Züğürt tesellisinden bayram şenliğine

Tamam, karamsarlığın âlemi yok, denebilir. Geriletilmeye, yozlaştırılmaya, hatta yıkılmaya çalışıldığı ileri sürülen cumhuriyet, aynı zamanda, yıldan yıla gittikçe çoğalıp coşkunlaşan halk yığınları tarafından kutlanıyor. Cumhuriyeti kutlamanın soğuk yüzlü, sevimsiz resmi törenlerin konusu olmaktan çıkıp, gönüllü kalabalıkların biraz örgütlü biraz kendiliğinden şölenine dönüşmesi, öyle bir eğilim göstermesi iyidir.

İyidir; çünkü, böylelikle hem cumhuriyetin içinde bulunduğu ve savunucularını kaygılara sürükleyen durumuna ilişkin bir iyimserlik havası yaratılabilir, hem de yıkıcılarını durdurmaya olmasa bile ürkütmeye yarayabilecek bir gözdağı verilebilir. 

Ama işte buraya kadar!

İyimserliğin buradan öteye de ulaşabilmesi, başka bir anlatımla, züğürt tesellisi olmaktan çıkıp bayram şenliğine dönüşebilmesi için bu kadarı yetmez.
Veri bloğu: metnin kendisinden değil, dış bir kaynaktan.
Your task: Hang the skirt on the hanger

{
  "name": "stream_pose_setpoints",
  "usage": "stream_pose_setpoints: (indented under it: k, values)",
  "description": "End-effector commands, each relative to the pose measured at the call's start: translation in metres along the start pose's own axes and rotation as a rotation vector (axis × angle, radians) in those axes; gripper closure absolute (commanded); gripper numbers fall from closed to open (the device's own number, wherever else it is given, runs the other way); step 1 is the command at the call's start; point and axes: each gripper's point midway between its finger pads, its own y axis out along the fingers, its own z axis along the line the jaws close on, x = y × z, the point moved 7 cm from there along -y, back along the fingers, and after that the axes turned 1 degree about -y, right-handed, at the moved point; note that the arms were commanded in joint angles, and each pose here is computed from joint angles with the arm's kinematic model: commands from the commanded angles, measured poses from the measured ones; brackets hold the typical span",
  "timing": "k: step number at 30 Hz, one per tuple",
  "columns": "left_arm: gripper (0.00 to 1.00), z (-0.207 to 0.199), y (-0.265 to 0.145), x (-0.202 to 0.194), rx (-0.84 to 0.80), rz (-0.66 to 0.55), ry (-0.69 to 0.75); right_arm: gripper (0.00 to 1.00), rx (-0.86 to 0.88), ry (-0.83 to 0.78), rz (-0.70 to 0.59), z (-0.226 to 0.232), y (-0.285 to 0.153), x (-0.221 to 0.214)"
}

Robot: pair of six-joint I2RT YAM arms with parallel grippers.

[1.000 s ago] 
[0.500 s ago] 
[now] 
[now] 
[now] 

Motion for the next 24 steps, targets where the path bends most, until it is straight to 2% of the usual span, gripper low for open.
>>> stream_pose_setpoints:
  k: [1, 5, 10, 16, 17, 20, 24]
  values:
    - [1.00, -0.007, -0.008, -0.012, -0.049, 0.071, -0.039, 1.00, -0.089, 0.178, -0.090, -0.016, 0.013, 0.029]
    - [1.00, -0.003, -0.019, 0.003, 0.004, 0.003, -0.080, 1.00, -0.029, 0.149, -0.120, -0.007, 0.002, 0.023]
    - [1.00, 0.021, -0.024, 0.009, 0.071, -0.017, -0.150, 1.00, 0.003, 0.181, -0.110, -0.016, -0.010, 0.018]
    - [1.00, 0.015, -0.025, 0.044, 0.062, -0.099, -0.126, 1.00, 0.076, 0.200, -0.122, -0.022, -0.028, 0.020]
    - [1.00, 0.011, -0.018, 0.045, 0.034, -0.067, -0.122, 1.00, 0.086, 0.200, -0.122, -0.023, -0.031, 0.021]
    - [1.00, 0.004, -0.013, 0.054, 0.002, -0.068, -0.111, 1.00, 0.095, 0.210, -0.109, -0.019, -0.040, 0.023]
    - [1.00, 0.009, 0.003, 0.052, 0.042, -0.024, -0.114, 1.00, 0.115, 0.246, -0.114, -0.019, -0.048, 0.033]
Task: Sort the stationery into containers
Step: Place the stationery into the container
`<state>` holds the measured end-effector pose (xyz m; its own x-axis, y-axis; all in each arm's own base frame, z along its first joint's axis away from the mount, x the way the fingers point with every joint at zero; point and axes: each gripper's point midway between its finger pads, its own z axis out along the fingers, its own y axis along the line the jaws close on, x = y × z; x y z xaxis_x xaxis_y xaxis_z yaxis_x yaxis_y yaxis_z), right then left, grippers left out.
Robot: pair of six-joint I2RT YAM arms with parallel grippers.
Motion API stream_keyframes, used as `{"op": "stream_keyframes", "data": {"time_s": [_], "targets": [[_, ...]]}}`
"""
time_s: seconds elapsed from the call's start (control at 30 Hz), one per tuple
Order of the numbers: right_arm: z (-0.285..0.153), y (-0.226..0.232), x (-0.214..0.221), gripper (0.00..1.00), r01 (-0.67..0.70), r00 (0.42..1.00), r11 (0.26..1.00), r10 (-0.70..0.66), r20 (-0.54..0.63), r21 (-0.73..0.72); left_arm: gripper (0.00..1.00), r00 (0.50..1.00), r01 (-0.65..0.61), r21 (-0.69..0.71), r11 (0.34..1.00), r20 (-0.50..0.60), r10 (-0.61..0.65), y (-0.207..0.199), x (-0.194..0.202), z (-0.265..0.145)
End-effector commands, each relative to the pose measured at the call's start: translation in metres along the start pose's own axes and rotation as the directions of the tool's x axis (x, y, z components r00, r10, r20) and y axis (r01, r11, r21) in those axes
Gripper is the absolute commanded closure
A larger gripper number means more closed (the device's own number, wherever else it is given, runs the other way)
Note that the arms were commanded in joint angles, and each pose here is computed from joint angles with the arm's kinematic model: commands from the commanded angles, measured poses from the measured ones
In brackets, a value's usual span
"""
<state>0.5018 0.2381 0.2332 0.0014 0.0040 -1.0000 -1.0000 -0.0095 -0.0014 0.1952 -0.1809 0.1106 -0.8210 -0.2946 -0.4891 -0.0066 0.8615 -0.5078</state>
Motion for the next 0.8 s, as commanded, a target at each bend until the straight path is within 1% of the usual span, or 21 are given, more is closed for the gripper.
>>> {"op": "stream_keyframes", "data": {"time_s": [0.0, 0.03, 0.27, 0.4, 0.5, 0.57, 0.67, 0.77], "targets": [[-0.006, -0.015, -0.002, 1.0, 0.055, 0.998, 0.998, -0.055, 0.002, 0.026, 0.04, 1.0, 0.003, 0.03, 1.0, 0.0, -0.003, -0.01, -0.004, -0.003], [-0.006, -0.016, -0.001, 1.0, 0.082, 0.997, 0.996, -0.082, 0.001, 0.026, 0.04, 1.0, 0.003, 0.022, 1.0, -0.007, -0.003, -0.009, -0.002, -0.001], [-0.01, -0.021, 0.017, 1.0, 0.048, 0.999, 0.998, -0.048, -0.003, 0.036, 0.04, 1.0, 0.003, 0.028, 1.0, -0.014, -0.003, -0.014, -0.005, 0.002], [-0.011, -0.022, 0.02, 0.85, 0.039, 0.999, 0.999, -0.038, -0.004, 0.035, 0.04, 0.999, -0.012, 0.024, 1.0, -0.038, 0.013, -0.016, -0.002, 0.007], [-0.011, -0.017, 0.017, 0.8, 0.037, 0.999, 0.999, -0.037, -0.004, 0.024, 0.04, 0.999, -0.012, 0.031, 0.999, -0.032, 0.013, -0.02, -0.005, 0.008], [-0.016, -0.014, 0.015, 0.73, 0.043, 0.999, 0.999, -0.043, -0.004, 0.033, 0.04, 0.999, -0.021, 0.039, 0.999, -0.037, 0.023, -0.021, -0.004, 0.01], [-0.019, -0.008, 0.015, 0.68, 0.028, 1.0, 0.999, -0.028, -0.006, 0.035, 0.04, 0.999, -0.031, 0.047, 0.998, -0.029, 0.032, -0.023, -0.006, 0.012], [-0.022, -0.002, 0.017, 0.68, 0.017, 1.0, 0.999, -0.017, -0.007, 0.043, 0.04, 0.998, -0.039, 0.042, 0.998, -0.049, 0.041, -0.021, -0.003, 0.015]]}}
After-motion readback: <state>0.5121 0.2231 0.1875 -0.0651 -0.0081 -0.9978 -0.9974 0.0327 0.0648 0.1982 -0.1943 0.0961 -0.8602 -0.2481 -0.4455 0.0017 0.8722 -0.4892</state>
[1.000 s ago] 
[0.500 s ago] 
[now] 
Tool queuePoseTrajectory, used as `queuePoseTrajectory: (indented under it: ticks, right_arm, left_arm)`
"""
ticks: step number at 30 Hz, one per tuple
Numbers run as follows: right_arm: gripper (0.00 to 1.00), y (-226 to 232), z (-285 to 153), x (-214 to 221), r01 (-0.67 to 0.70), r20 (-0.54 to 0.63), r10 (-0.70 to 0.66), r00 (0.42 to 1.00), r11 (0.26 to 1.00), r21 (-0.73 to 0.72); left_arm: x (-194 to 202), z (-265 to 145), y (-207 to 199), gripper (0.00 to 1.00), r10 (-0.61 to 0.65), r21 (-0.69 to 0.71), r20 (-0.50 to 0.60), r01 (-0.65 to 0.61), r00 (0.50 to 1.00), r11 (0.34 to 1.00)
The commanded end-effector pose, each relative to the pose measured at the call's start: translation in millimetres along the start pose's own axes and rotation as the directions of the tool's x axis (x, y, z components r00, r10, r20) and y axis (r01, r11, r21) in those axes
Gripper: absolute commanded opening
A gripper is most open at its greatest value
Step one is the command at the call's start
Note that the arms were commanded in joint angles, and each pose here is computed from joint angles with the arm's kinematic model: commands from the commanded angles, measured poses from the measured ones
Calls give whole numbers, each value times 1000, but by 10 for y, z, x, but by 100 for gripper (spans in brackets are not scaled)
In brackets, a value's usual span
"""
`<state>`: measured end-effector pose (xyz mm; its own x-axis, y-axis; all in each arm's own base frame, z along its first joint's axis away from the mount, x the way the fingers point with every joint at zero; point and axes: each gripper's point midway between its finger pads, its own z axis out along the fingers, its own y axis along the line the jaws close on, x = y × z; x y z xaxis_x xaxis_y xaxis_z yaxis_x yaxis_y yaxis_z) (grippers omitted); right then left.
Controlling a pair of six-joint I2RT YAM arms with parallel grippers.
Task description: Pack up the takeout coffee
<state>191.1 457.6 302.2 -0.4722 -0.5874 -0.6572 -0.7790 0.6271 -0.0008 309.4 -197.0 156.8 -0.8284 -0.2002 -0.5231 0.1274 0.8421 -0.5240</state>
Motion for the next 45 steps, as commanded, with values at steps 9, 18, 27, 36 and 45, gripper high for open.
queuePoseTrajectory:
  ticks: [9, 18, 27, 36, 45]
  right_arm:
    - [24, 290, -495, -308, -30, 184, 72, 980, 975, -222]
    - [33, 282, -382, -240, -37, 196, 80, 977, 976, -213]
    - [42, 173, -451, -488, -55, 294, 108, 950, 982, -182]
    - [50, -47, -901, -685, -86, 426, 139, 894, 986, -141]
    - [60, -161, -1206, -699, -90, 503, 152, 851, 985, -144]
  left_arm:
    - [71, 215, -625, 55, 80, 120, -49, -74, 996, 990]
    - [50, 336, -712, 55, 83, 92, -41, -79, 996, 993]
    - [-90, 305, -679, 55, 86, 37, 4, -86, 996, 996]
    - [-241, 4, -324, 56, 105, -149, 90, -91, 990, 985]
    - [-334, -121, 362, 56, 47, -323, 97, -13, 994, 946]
Bundan fazlası gerekir. Özellikle iki açıdan böyledir.

Birincisi, karşıtlar ya da yıkıcılar önemli bir mesafe kaydetmiş durumdadırlar. Dolayısıyla, öyle laylaylom ağırlıklı, şöyle de söylenebilir, içeriksiz ya da içeriği tam bir açıklıkla vurgulanmamış gösteriler, kuşkusuz belli bir ağırlık taşımak ve etkili olmakla birlikte, o mesafenin sağladığı imkânları kayda değer ölçüde sınırlamaya yetmez.

İkincisi ve daha önemlisi, simgesel olarak 1923 yılı ile başlattığımız cumhuriyetten geriye kalanlar, git gide azalmaktadır. Azalmanın önemsizleşmeyi birlikte getirerek ortaya çıktığı eklenmelidir. Elde kalan kuralların, kurumların, alışkanlıkların, düzeneklerin, kısacası her türlü kazanımın, var olanları korumak ve yenilerini oluşturmak bakımından, son derece yetersizleştiği söylenebilir. Büsbütün engelleyici bir niteliğe büründükleri ileri sürülemezse eğer…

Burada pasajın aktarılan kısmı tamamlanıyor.